According to the 2018 ALICE Report, 44 percent of Lane County households don’t earn a cost of living wage. Oregonians are having trouble covering their bills because of the rising cost of bills and the predominance of low-wage jobs: 58 percent earn less than $20 an hour. The report adds that more workers rely on contract and gig work, which are becoming common in the smartphone era.
Ruiz says the Knight campus is an opportunity the area hasn’t had in a long time for community prosperity.
“What it is trying to do is take basic research, operationalize it and commercialize it, so it has a lot of benefit for people in the world,” he says. “We’ll have to make a choice as a community to either try to capture that prosperity, or it’s going to go to Seattle, San Francisco, Austin and places like that.”
In 10 years, if the city is able to capitalize on future innovation in all sectors of the economy, he says, and not lose the opportunity, the number of ALICE households could decrease.
For the next city manager, Ruiz says it’s important to create relationships with a variety of people from the entire spectrum of the city, though it’s not about agreement.

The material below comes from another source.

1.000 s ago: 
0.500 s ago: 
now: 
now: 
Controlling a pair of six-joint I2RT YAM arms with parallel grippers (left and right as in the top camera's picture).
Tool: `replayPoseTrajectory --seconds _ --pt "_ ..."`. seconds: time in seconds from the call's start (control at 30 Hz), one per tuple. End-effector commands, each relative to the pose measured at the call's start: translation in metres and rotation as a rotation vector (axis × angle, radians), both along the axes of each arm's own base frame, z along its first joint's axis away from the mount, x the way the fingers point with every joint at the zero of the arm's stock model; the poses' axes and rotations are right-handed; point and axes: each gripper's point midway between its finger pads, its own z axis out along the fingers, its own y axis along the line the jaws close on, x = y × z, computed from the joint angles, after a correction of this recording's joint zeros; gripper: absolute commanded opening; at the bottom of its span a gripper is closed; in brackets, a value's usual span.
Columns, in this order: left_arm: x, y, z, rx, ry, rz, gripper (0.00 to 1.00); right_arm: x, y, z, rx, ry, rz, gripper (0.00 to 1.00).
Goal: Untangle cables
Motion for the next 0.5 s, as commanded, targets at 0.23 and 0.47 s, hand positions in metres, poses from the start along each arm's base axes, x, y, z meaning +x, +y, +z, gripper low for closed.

He says it’s about trying to understand people’s perspectives and having trust.
He adds that he believes he’s had the trust of the wider community, but there are some people on the edges who would disagree with him.
McCornack disagrees with Ruiz’s statement that only people on the edges don’t trust him. In 2016, she and other community members put forth a ballot measure that would allow the people to vote for an elected auditor, but the City Council and Ruiz worked to torpedo that by adding their own council-appointed auditor on the ballot.
“Ruiz’s characterization of hard working, tax paying people, who love this community and have put countless volunteer hours into improving it and making it more democratic, as ‘people on the fringes’ perfectly demonstrates his aggressively condescending and dismissive attitude towards people who do not wholly endorse his costly elitist agenda,” McCornack says.